Perhaps the questions related to the need for Roe “1.0” (.9, 1.0, 1.1 1.2 etc.) for oil also relates to an understanding of the concept of “Peak Oil” which is posted on various conversion charts as it relates to maturation and/or generation. One reason I posted the Devine graph first, followed by the Waples graph, was to display the recognized variations in onset temperatures for known organic Types. As onset temperature varies, so follows a variation in “Peak Oil” for specific macerals, organic Type, and source rocks. Peak Oil is often marked on graphs by experts at around “1.1” (at peak oil of “1.1” on the Waples graph, the transformations ratios range from 17% to 94%!). In a specific source rock play, what is the knowledge of peak oil? “Peak oil” (from various geochemical approaches) may not be the same as Peak hydrocarbons!
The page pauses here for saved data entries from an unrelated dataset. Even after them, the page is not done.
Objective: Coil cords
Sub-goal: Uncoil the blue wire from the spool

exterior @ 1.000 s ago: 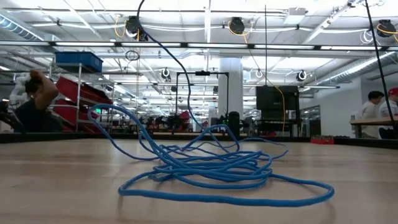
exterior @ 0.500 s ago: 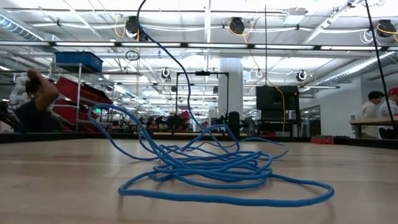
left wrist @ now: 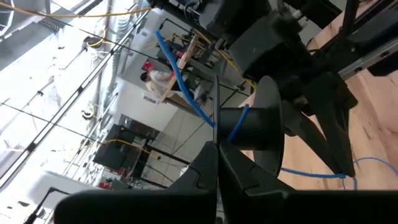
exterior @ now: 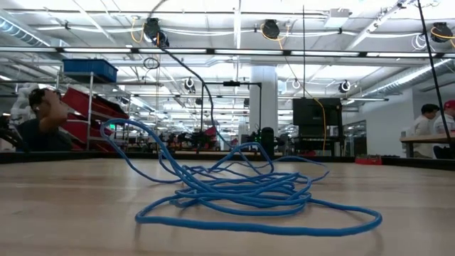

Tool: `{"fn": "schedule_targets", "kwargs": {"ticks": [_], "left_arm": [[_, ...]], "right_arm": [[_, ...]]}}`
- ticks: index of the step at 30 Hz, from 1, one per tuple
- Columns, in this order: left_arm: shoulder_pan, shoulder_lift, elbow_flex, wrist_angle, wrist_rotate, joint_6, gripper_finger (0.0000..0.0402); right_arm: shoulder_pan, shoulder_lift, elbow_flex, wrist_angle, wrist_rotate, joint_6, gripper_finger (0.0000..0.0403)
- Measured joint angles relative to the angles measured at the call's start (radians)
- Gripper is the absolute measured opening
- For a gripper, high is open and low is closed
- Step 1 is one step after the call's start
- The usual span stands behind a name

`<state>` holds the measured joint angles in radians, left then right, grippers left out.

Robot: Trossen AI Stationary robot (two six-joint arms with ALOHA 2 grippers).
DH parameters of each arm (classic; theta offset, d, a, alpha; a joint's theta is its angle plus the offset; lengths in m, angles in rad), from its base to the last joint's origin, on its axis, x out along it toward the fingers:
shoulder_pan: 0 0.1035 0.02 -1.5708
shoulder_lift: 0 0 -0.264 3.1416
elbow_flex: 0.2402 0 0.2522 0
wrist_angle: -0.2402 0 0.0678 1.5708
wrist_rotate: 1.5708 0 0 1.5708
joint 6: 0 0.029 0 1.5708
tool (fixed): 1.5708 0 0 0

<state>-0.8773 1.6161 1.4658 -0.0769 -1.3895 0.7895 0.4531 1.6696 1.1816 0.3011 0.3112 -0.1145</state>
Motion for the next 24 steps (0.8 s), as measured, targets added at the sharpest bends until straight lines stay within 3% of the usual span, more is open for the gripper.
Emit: {"fn": "schedule_targets", "kwargs": {"ticks": [6, 13, 24], "left_arm": [[-0.007, 0.0, 0.0, 0.0, -0.001, 0.001, 0.0002], [-0.011, 0.0, 0.0, 0.0, -0.001, 0.001, 0.0002], [-0.013, 0.0, 0.0, -0.001, -0.001, 0.001, 0.0002]], "right_arm": [[0.03, -0.093, 0.0, -0.184, 0.006, 0.056, 0.0001], [0.099, -0.188, 0.0, -0.349, 0.168, 0.08, 0.0], [0.169, -0.256, 0.0, -0.379, 0.19, 0.079, 0.0]]}}
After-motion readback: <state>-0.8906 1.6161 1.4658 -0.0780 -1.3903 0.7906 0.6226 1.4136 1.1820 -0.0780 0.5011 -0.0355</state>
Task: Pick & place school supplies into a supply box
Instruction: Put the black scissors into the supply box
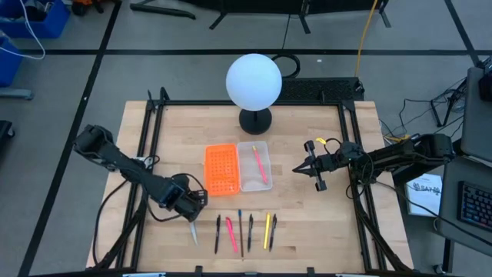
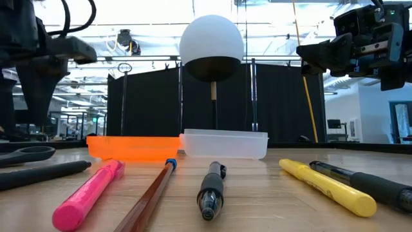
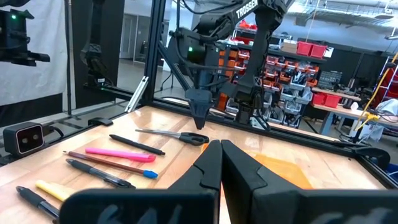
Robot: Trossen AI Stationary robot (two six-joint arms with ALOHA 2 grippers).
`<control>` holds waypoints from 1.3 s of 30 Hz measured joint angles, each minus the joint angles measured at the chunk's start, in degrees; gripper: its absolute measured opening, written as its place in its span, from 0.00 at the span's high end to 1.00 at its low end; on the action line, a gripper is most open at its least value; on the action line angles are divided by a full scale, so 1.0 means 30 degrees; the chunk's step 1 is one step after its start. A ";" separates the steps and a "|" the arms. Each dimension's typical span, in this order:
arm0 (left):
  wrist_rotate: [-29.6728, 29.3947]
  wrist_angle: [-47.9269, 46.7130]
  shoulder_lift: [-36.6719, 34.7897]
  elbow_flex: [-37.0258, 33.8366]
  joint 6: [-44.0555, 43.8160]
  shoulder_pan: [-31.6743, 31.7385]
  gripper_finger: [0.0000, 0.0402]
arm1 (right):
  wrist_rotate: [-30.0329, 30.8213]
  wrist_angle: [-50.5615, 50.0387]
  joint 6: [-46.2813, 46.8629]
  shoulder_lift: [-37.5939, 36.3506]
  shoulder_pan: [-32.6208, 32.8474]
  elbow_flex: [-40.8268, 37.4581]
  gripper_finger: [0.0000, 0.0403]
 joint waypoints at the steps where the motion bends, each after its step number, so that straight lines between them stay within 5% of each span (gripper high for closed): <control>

Who calibrated the data (production to peak oil Roe)? Where is the production and/or reserve data to document that Peak oil from pyrolysis is Peak hydrocarbons? For liquids we should be exploring and exploiting for Peak hydrocarbons! I have attached one of the best practical graph examples (figure d) that I have found from “Clarke et. al” where they graphed the Eagle Ford “18 Months Cum” liquids against Tmax (and I have added Roe calculations and red text) and you can see where the higher wells seem to plot around "1.12 Roe" (Tmax 460…ahhh “Peak oil” and Peak hydrocarbons for the EF), but the highest Cum well is at “.9”. Note the “onset” of their posted production at ".65", and most importantly note the sizeable area in the graph positioned within the “increasing oil volume” (area under “A”). No mention of Eagle Ford organic Type is included here.
As a Petroleum Geoscientist, one of the main goals in applying Rock-Eval and geochemistry should be the calculation and projection of valid reserves and identifying “sweet-spots” related to peak hydrocarbons. Most of the geochemical reserve methods revert back to some form of volumetrics, interpretation of “S1” from Rock-Eval, calculations of HIo (original hydrogen index), and or calculation from original TOC. If you have gone through those methods such as HIo and original TOC methods, they can be somewhat circular and fleeting…if you know original and current HI you can calculate TR and many refer to some immature analogue play or immature area (in a different depositional and organic facies, which is not right) to come up with an “original” value (immature Tmax should be fine). For me, (as an early numerical methods and curve fitting guy) Paul Devine’s graph is the first graphical method to actually project and pick HIo from the data, that I have found and it is very powerful! Here HIo projects to ~850 (and is confirmed from plots from multiple cores).
It would be great to have the financial backing and access to commercial production and geochemical data to review the correlation (between geochemical and Rock-Eval data to production) in a number of producing basins and source rock plays (which recognition would be key to reconnaissance and exploration in other plays/basins; maybe a major company has a version of similar work) and overlay Tmax/Roe with production (IP’s, GOR’s, cumulative and EUR’s) data.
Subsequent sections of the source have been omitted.